HOUSE OF FOOLS

TV Guide
Ken Fox

Writer-director Andrei Konchalovsky's dun-colored anti-war fable may look more like Titicut Follies than King of Hearts, but it's grounded in a similarly romanticized scenario, in which the cheerful madness inside an asylum pales next to the insanity of the war outside – in this case, the 1996 Chechen conflict. Inspired by a true story, the story unfolds in a small psychiatric hospital in the tiny Russian republic of Ingushetia. Located a few miles from the Chechen border, the sanitarium is home to a variety of colorful patients, including freckle-faced Janna Timofeyeva (Iuliya Vysotskaya), a delusional young accordion player convinced that Canadian pop star Bryan Adams (who does actually appear in a series of golden-hazed fantasy sequences singing his hit song Have You Ever Really Loved a Woman) is her fiancé. The real world comes crashing in one morning when the residents wake up to find themselves abandoned by the hospital staff. Spooked by an impending battle between the Russian army and Chechen rebels, the nurses have decamped for the hills, while the doctor (Vladas Bagdonas) who runs the institution has gone looking for buses he can use to evacuate the residents. Giddy chaos soon gives way to terror when, amid shelling and the sounds of gunfire, a Chechen regiment led by Commander Vakhid (Ruslan Naurbiev) appears on the doorstep with a number of casualties and Russian prisoners.

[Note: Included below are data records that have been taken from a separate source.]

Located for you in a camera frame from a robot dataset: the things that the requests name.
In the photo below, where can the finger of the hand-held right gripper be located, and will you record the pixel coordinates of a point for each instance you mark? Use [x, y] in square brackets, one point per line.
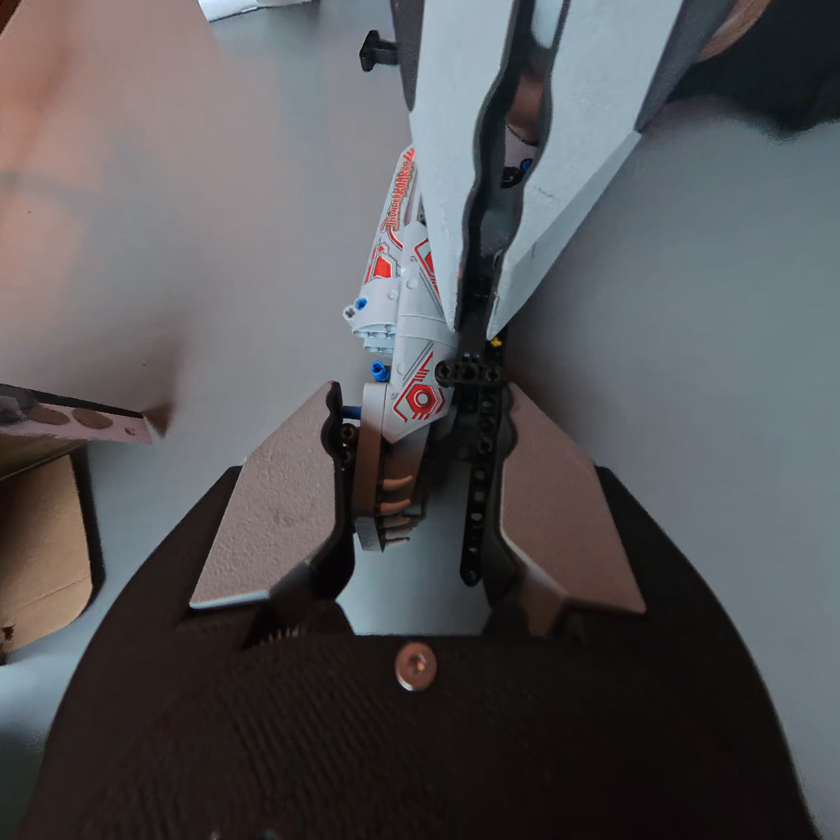
[590, 118]
[453, 118]

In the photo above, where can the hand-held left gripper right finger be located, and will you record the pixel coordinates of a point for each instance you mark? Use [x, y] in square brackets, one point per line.
[564, 525]

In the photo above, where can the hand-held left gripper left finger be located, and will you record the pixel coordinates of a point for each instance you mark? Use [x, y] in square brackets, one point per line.
[275, 518]

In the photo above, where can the person's right forearm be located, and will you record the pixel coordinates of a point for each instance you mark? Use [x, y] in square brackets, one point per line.
[787, 65]

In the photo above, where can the black lego angle connector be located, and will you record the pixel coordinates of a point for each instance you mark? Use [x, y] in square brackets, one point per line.
[377, 49]

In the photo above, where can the person's right hand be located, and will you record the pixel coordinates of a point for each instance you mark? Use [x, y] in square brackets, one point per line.
[728, 26]

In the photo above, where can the stack of white booklets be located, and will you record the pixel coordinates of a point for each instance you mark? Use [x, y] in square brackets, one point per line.
[262, 5]

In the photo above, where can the open cardboard box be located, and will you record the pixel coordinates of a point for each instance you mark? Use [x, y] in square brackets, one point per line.
[39, 538]

After setting up camp within the sanitarium's walls – across which the soldiers paint the words "mental patients" to deflect Russian fire – Chechen actor Ahmed (Sultan Islamov), who joined the rebel army after his father and brothers were killed by Russian troops, jokingly proposes marriage to Janna. She innocently takes him at his word, and begins preparing for her upcoming nuptials with the help of the other residents. Once again pressed into the service of allegory, serious mental illness is relegated to harmless twitches and quirks borne by an entertaining cast of eccentrics endowed with a unique wisdom all their own. The film becomes interesting only when Konchalovsky digresses from Janna's story to show the interactions between the Chechen fighters and the Russian troops who soon arrive at the hospital gates. Recognizing one another from the days they fought side by side in Afghanistan, they buy back their dead with U.S. dollars and cynically trade ammunition for bags of pot.